Regarding to claim 14 (Original), Yeh1 teaches the system according to claim 11.
wherein the network state data includes at least one of (Fig. 1b, [0036], lines 2-7 and lines 14-17, [0041], lines 8-10, determine the network state data (state s or s’) base on the obtained observation data, various measurements and/or contextual data):
a channel condition (Figs. 7-8, [ 0073], lines 1-6, [0133],lines 2-5, [0136], lines 1-5, as shown in the Figs. “the design of state 721/821, action 722/822, and reward 723/823 is used to design the context space to be continuous ( e.g., time series of traffic load, channel condition, and backhaul delay) or discrete (e.g., average traffic load, channel condition, and backhaul delay)”),
a user-requested data rate,
latency,
reliability data,  
location data associated with the base station, 
traffic load data, or 
quality-of-service parameter data.
Regarding to claim 15 (Original), Yeh1 teaches the system according to claim 11. 

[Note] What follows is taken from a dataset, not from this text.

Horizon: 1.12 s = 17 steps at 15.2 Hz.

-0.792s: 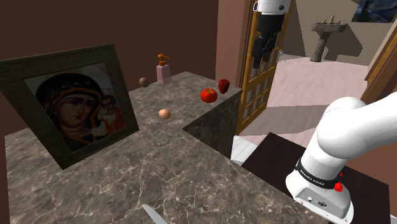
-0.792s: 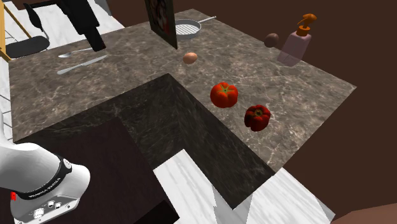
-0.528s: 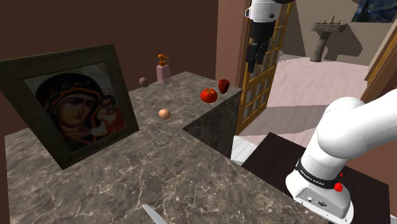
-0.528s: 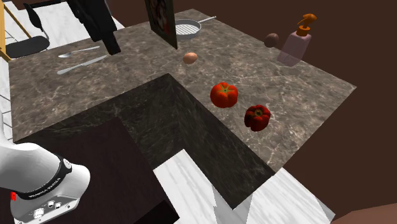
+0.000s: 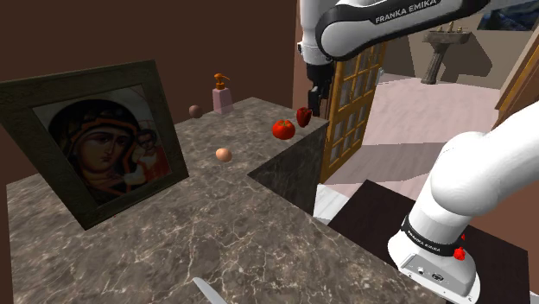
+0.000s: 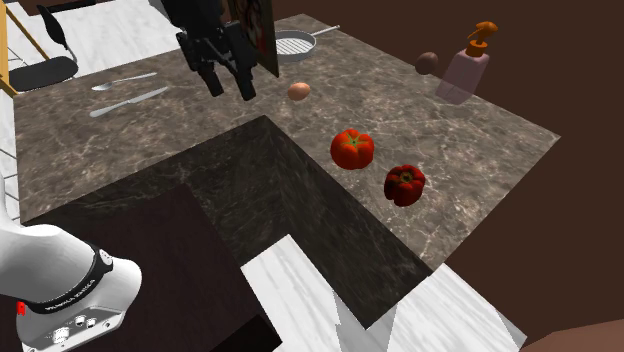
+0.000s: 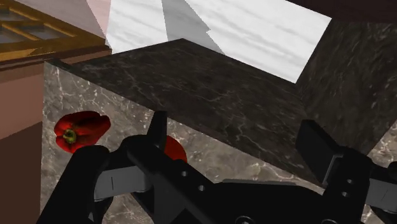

wherein the set of control parameter data includes at least one of ([0367], lines 2-6, set of control actions and each action deals with a specific function):
Yeh1 teaches a second value associated with a signal transmission power ([0171], lines 10-24, transmission power is considered which is a direct measurement of the signal power level at which signals are transmitted by the UE or BS in addition to other forms of  power measurements, where the sequences of the values, first or second among the control data, can be varied).
a level of priority associated with scheduling data transmission associated with user equipment connected to the base station, 
a cyclic prefix length, 
a first value associated with reference signal density, or 
a third value associated with a mobility management parameter. 

Regarding to claim 16 (Original), Yeh1 teaches the system according to claim 11, wherein the target condition includes at least one of ([0569], the outputs as a rewards value based on one or more reward variables):
Yeh1 teaches target latency data ([0075], lines 5-7, [0116], lines 8-13, [0195] and Table 9, the goal includes latency data as measurement for evaluating the network performance),
target spectral efficiency of radio signals at the base station,
target reliability of the base station, 
target energy efficiency level at the base station, or
target fairness values associated with allocating computing resources to user equipment at the base station.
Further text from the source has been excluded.